◆ **To do**
Scan the records below for the line containing "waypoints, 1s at" and the line containing "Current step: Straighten". Copy both, plus every line between, exactly.

◆ **Extracted records**
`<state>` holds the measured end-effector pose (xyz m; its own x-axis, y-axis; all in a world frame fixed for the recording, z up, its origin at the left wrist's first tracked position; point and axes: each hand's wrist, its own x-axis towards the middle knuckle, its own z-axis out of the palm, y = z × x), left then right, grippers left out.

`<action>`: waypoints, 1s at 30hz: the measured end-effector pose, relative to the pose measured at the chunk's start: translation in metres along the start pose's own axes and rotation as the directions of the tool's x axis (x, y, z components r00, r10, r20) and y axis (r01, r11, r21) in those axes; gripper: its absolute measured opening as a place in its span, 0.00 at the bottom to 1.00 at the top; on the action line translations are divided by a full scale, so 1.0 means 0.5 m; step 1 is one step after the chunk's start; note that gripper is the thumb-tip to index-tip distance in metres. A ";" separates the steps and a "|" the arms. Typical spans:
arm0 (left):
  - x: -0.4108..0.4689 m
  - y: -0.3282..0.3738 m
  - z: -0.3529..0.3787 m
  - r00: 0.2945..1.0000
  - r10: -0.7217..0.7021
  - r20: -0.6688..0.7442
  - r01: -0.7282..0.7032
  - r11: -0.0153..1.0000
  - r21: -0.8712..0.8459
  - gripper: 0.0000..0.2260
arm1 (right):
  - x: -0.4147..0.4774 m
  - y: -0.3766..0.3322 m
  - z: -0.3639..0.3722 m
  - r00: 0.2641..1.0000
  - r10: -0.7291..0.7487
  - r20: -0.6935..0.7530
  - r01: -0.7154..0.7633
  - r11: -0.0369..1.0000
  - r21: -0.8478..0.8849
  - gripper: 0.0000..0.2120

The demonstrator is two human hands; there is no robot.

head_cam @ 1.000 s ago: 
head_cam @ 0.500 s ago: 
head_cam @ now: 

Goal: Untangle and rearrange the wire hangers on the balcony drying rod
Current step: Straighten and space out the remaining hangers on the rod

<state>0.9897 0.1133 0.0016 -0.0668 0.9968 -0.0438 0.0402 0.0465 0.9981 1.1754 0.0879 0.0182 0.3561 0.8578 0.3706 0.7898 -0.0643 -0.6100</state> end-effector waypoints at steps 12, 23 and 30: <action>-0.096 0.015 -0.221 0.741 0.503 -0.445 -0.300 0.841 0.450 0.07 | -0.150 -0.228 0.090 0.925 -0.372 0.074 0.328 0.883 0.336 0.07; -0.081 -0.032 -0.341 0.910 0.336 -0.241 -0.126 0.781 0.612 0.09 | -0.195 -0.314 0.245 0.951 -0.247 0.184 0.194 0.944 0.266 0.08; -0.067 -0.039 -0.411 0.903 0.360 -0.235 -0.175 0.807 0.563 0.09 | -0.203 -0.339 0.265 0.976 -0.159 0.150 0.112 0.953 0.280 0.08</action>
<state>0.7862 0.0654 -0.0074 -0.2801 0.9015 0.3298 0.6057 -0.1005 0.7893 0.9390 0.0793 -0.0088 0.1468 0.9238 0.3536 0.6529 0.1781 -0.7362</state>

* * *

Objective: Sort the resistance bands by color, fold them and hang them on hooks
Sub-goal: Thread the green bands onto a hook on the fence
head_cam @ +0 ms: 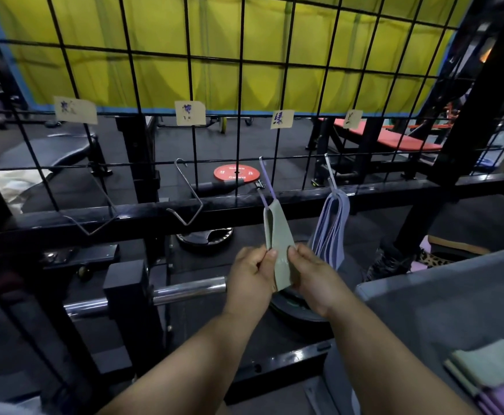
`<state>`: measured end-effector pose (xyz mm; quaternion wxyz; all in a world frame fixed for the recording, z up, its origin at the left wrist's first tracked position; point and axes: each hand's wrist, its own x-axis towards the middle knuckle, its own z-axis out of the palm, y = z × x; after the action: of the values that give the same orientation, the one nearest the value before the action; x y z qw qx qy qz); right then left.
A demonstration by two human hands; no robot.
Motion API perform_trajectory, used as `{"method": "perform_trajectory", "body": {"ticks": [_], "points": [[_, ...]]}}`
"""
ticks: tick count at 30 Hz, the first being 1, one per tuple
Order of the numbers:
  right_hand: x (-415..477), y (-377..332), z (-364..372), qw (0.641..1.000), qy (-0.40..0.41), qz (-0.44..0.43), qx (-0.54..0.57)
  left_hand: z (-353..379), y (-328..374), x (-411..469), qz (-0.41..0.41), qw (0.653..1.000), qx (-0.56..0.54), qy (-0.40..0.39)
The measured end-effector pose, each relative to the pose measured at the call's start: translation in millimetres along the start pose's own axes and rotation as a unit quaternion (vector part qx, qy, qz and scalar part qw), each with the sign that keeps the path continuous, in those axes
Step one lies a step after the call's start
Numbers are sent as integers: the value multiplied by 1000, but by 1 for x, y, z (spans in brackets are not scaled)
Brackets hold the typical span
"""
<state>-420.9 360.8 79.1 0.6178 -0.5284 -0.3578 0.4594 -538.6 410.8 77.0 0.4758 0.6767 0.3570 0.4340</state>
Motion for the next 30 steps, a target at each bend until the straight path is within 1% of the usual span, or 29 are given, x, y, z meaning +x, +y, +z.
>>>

◆ **Solved exercise**
`<action>`: waypoints, 1s at 30hz: the measured end-effector pose, relative to the pose measured at the chunk's start: translation in metres along the start pose's own axes and rotation as the directions of the tool's x axis (x, y, z components r00, r10, r20) and y axis (r01, r11, r21) in those axes; gripper: its absolute measured opening as a place in its span, 0.00 at the bottom to 1.00 at the top; on the action line translations are divided by a full scale, so 1.0 means 0.5 m; step 1 is one step after the chunk's start; note that gripper is the thumb-tip to index-tip distance in metres. A ";" separates the steps and a "|" the arms. Typical spans:
arm0 (left):
  - x: -0.4108..0.4689 m
  - y: -0.3282..0.3738 m
  - z: -0.3529..0.3787 m
  - r00: 0.2945..1.0000
  - r10: -0.7217..0.7021
  - r20: -0.6688..0.7442
  - r01: -0.7282..0.7032
  - r11: -0.0153..1.0000
  - r21: -0.8712..0.8459
  - gripper: 0.0000..0.2260
arm1 (right):
  - x: -0.4147..0.4774 m
  - y: -0.3766..0.3322 m
  - z: -0.3639..0.3722 m
  - r00: 0.2641..1.0000
  - r10: -0.7291..0.7487
  - r20: -0.6935..0.7530
  - r01: -0.7154..0.7633
  - r11: -0.0369..1.0000
  - r21: -0.8478..0.8849
  - gripper: 0.0000..0.2120

The demonstrator is two human hands; there is no robot.

head_cam @ 1.000 s ago: 
head_cam @ 0.500 s ago: 
head_cam @ now: 

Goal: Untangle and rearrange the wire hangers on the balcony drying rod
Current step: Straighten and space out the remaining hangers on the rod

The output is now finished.